▶ **What you are asked to do**
Starting at the line that holds "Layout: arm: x" and stopping at the line that holds "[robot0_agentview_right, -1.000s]", restate the records below word for word, with both of those lines included.

▶ **Source records**
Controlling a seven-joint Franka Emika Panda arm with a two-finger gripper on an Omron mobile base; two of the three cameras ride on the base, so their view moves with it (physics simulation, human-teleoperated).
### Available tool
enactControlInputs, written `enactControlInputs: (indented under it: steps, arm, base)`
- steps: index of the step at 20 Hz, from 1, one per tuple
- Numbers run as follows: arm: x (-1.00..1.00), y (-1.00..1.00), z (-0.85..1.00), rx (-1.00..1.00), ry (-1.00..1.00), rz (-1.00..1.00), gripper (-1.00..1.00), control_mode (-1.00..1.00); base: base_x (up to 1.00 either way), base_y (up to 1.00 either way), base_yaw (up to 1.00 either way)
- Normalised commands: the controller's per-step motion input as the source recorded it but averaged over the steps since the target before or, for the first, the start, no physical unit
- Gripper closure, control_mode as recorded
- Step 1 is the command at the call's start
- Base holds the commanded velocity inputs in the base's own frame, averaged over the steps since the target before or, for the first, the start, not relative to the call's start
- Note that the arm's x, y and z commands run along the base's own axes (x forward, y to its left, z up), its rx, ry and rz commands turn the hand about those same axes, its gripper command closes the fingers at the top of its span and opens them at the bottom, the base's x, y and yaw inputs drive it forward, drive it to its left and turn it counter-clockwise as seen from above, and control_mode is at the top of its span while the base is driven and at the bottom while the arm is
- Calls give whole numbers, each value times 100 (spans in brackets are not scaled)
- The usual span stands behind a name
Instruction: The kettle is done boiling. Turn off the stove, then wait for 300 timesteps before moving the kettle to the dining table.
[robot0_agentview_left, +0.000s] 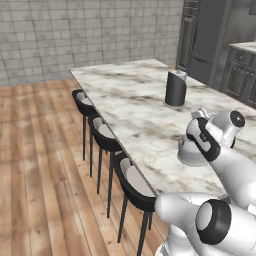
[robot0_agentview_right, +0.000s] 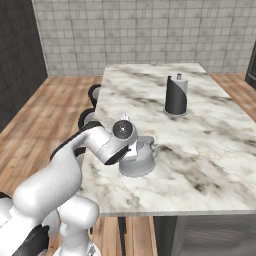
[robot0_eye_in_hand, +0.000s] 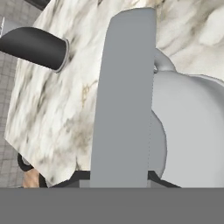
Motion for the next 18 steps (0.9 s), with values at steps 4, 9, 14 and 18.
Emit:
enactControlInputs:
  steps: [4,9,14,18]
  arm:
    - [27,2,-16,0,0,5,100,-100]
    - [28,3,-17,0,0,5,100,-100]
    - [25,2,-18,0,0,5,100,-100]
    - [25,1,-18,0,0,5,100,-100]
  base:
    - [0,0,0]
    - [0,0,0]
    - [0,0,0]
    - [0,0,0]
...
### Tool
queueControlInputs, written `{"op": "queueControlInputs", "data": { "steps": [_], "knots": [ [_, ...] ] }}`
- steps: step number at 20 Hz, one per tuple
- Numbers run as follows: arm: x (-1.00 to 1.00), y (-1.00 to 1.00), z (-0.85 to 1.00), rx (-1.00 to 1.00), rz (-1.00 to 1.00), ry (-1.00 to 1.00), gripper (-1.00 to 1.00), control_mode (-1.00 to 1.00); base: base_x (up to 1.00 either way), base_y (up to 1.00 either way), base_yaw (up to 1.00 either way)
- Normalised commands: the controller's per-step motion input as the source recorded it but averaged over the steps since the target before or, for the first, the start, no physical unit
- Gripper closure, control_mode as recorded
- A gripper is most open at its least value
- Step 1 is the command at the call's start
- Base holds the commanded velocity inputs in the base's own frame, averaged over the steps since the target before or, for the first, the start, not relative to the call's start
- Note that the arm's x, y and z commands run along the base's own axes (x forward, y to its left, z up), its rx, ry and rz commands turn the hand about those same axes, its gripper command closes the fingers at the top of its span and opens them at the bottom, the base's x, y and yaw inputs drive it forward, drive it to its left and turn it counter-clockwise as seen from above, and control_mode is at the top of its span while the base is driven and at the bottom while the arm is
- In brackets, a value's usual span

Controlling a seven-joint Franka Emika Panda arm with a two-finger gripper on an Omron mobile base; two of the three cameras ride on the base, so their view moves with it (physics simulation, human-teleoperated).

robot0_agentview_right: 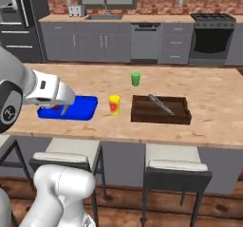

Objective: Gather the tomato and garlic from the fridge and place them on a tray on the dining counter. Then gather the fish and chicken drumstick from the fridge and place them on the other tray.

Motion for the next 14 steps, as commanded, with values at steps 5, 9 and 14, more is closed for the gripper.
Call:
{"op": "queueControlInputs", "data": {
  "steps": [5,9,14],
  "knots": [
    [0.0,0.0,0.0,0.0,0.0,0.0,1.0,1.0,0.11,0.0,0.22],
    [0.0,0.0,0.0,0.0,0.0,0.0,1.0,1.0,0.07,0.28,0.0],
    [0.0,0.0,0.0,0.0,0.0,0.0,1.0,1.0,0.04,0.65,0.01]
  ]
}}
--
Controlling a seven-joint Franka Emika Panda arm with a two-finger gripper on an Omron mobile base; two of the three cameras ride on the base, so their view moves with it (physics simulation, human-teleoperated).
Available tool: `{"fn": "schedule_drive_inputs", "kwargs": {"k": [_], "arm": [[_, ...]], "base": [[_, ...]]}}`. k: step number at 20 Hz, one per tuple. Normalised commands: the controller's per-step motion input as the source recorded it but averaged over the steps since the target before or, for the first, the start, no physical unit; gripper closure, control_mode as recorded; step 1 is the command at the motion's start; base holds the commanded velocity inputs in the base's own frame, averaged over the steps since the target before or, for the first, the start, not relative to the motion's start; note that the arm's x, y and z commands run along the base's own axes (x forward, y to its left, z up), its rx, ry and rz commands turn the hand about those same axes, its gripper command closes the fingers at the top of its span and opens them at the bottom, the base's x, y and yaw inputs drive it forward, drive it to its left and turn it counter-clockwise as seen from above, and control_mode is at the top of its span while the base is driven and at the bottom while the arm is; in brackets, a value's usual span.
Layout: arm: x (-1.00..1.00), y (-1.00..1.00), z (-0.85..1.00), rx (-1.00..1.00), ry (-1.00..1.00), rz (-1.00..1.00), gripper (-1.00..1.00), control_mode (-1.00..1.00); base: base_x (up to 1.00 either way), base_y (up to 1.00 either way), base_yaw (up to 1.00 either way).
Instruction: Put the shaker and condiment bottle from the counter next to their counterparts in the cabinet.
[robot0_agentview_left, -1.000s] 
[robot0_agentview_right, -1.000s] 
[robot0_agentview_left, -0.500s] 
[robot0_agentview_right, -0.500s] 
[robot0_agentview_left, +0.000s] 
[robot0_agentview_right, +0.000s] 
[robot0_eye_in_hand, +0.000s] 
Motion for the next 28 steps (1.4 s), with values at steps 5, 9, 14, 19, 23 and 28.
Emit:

▶ **Result**
Layout: arm: x (-1.00..1.00), y (-1.00..1.00), z (-0.85..1.00), rx (-1.00..1.00), ry (-1.00..1.00), rz (-1.00..1.00), gripper (-1.00..1.00), control_mode (-1.00..1.00); base: base_x (up to 1.00 either way), base_y (up to 1.00 either way), base_yaw (up to 1.00 either way).
Instruction: Put the shaker and condiment bottle from the counter next to their counterparts in the cabinet.
[robot0_agentview_left, -1.000s] 
[robot0_agentview_right, -1.000s] 

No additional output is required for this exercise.